• Dataset content:
______________________________

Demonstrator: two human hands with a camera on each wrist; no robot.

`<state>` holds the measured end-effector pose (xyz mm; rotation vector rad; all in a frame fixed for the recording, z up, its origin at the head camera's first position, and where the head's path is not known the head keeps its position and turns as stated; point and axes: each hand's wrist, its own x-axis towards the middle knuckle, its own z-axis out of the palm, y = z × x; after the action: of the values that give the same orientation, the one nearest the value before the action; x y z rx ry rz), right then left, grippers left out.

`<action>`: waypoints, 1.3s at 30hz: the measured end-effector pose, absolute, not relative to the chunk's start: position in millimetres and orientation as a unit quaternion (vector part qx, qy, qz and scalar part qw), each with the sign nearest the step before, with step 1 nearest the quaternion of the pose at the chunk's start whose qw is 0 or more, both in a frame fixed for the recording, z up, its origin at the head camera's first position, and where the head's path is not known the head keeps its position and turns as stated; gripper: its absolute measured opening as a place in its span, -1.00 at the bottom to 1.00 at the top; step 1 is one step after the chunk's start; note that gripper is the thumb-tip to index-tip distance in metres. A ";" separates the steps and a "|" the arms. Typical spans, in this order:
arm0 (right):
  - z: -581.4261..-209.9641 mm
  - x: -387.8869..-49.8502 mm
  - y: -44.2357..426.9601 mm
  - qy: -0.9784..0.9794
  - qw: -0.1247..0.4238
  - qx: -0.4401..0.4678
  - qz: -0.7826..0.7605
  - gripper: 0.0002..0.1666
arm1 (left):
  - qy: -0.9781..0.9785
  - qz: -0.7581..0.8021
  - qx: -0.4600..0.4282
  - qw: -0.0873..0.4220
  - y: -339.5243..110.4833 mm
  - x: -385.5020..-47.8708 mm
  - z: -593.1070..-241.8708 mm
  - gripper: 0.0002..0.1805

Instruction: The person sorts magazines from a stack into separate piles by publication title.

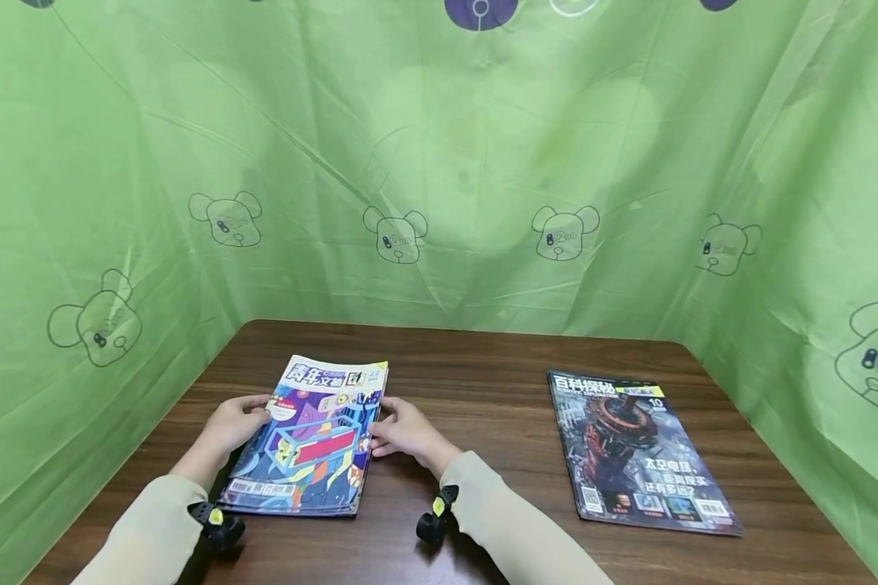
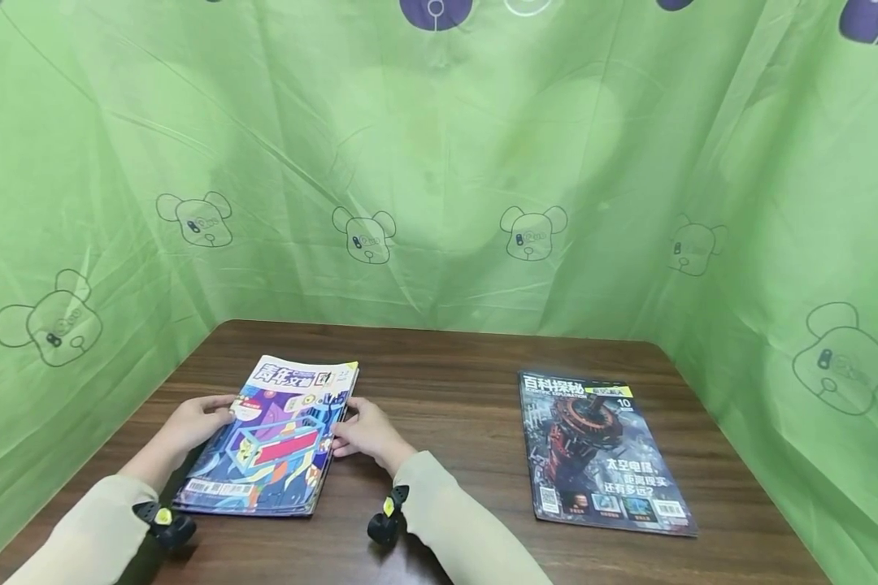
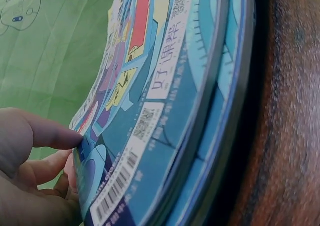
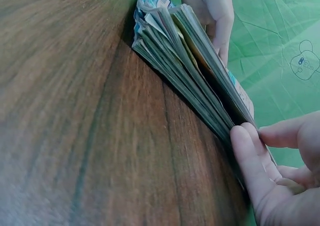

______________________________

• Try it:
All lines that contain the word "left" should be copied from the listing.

• Answer section:
`<state>` holds the measured end-effector pose (xyz mm; rotation vector rad; all in a frame fixed for the recording, z up, its origin at the head camera's first position, and where the head's path is not known the head keeps its position and turns as stated; point and axes: each hand's wrist, its own x-axis towards the middle knuckle, its own z-axis out of the palm, y = z × x; after the action: of the values that give the same orientation, the one nearest the value before the action; x y z rx ry rz), right then left, grippers left out.
arm1 (left):

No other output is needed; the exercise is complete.